Company president Michael Trujillo knows the lay of the land, a knowledge that comes with 30-something years of experience. Winemaker Molly Hill is a simple girl - she just wants to make great wine. "Balance to me means nothing stands out—not alcohol, not tannin, not acid, nor fruit nor barrel."
The Chardonnay grapes for this wine come "mostly from Dijon and Wente clones grown in the renowned, cool-climate Carneros District in Napa Valley." Growers like the Haire vineyard, the Ghisletta vineyard, and the Cunat vineyard in Oak Knoll contributed fruit.
The grapes were whole-cluster pressed for full flavor and wonderful acidity. There was no malolactic fermentation allowed, but the wine took on a creamy feel from sitting on the lees, the spent yeast cells, while in the barrel for ten months. Thirty percent of the oak used was new French. Alcohol hits 14.1% abv and it retails for just under 30 bucks.
Sequoia Grove Chardonnay gives a green-gold hue in the glass.
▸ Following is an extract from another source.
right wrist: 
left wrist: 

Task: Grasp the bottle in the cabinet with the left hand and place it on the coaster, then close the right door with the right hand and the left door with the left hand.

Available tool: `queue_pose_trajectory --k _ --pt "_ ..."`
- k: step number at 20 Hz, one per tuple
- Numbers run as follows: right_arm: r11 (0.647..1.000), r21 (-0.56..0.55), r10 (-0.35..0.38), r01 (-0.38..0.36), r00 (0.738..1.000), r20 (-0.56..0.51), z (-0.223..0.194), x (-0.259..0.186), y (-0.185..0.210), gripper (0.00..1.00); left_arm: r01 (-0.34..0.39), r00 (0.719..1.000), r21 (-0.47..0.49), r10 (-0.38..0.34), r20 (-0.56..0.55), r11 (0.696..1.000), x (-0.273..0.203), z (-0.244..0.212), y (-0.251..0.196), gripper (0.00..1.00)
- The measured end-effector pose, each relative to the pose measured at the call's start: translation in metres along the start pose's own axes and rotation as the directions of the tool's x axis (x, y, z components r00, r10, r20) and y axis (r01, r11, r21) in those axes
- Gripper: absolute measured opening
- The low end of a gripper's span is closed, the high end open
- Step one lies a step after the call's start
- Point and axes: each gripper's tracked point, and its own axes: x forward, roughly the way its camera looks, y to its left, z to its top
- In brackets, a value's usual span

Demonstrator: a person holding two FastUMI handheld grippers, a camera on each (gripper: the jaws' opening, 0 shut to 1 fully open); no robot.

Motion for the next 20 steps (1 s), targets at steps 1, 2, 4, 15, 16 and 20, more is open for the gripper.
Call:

It's almost glowing. The nose hit me like a good ol' California Chard, big and oaky, but full of tropical fruit, too. Pineapple, guava, lemon, lime, tangerine - there's a little bit of it all. The wine is barrel fermented, as well as aged in French oak. It has a very full mouthfeel, but the acidity is quite fresh, too. The oak plays prominently on the palate and is abetted by lemony minerality and the flavor of white peaches. Oak stays through a rather lengthy finish, like an old friend who just had another hour open up in the schedule. No need to leave just yet.